------ The data
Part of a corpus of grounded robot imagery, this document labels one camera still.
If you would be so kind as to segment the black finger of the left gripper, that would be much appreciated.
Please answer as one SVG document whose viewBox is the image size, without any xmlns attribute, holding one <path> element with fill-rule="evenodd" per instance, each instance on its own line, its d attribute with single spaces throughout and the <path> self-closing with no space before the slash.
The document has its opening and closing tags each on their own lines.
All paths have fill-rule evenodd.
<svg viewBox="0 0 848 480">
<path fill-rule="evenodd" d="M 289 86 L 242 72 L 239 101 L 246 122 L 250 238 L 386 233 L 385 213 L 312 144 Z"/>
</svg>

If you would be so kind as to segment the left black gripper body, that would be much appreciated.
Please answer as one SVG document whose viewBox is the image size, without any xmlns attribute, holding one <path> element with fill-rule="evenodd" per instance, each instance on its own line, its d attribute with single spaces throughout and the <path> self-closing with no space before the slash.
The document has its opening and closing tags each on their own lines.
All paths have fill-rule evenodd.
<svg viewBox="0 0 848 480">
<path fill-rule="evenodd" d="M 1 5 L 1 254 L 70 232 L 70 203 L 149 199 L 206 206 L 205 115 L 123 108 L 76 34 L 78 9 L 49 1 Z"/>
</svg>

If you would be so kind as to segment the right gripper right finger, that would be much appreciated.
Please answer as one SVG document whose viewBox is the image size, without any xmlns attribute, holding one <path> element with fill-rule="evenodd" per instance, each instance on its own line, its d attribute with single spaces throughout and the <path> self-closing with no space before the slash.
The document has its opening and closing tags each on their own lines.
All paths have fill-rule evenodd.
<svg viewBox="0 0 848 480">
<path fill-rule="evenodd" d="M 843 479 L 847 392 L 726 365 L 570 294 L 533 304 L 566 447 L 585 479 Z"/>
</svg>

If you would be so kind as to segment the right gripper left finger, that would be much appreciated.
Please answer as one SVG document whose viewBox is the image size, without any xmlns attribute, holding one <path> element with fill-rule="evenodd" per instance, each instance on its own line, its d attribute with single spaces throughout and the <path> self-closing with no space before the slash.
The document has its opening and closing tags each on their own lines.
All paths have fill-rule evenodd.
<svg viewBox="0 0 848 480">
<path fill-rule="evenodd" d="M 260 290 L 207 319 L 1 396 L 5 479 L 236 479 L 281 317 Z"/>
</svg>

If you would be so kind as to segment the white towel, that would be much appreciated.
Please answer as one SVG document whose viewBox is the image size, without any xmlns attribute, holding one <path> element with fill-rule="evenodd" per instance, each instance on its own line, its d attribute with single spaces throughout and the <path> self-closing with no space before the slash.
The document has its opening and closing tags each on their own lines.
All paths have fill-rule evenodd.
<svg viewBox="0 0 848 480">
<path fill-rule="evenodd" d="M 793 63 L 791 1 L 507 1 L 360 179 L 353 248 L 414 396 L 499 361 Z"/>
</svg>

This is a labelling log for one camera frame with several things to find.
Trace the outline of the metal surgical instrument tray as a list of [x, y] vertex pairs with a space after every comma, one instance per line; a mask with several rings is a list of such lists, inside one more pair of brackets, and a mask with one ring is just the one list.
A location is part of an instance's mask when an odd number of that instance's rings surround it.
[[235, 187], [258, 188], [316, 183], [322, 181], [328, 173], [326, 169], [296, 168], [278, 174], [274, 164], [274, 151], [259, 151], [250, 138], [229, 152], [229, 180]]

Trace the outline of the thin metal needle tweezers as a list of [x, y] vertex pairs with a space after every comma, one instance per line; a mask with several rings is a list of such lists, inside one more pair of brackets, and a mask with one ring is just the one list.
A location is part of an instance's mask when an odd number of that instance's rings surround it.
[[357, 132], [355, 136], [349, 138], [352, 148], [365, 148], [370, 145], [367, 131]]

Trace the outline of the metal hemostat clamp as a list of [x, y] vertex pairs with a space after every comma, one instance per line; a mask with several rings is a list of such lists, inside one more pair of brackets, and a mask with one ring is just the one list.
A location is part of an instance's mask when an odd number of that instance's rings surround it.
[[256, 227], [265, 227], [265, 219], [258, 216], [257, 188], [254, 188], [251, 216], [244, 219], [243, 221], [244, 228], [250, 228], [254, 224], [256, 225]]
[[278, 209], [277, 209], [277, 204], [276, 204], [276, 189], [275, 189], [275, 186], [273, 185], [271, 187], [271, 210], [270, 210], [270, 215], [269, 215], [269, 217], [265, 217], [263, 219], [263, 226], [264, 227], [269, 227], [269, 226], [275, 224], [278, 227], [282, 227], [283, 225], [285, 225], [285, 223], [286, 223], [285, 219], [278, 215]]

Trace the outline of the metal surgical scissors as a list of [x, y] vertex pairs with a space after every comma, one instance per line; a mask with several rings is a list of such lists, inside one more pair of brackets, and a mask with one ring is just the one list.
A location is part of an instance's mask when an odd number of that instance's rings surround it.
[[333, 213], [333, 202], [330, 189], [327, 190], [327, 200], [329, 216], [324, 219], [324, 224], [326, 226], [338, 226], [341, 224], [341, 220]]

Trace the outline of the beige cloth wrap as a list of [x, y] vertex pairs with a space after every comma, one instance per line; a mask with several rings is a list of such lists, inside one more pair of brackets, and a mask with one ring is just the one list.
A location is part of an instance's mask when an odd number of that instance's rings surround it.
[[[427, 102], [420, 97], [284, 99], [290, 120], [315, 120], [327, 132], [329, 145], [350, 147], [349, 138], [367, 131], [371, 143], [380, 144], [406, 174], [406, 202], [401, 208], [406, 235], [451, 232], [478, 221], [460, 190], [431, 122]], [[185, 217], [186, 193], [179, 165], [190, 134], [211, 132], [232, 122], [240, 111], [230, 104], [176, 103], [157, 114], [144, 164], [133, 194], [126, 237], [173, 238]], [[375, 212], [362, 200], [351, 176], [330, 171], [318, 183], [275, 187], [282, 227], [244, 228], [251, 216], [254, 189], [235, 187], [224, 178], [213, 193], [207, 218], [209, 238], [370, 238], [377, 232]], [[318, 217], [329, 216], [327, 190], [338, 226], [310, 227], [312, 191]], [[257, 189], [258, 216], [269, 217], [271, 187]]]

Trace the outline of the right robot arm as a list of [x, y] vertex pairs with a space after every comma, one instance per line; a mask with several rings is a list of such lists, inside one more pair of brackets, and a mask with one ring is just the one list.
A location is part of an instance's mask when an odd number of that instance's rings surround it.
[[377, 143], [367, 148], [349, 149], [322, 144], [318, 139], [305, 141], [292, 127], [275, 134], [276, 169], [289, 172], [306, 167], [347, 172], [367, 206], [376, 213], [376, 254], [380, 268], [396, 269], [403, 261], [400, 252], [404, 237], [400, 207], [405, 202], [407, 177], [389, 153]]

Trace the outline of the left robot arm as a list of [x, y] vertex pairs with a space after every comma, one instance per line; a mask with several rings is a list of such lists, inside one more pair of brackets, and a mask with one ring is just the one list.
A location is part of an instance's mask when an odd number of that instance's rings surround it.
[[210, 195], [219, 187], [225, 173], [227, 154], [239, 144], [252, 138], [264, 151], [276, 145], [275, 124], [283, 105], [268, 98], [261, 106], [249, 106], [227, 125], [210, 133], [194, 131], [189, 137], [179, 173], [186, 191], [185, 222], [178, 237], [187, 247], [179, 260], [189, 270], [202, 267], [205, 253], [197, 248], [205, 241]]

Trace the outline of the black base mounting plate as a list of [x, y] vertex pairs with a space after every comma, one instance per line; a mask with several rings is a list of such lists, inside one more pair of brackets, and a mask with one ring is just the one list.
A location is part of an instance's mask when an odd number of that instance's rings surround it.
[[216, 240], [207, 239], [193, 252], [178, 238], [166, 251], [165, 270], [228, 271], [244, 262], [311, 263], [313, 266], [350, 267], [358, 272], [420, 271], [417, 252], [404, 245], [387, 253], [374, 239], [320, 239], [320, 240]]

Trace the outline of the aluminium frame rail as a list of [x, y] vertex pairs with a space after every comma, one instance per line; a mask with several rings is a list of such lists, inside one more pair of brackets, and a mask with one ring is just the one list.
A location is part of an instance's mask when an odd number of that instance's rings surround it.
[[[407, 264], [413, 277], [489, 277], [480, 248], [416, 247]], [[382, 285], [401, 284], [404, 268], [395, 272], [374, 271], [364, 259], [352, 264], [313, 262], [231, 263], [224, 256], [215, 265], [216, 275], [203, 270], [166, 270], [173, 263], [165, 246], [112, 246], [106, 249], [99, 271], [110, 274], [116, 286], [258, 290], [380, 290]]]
------------
Across the records above, how many lines hold the string "finger"? The number alone will do.

▶ Reply to the task
3